-------- Data supplied

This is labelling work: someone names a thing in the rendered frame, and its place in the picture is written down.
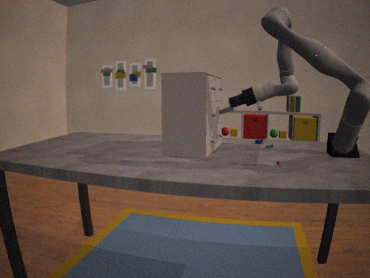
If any beige chest of drawers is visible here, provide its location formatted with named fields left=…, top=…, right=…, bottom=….
left=161, top=72, right=222, bottom=158

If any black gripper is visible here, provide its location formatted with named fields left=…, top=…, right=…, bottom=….
left=219, top=84, right=267, bottom=115

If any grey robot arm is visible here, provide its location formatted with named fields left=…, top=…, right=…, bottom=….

----------------

• **The problem**
Repeat every record above exactly. Omit the pictures.

• **Answer**
This is labelling work: someone names a thing in the rendered frame, and its place in the picture is written down.
If any beige chest of drawers is visible here, provide its location formatted with named fields left=…, top=…, right=…, bottom=….
left=161, top=72, right=222, bottom=158

If any black gripper is visible here, provide its location formatted with named fields left=…, top=…, right=…, bottom=….
left=219, top=84, right=267, bottom=115

If any grey robot arm is visible here, provide its location formatted with named fields left=…, top=…, right=…, bottom=….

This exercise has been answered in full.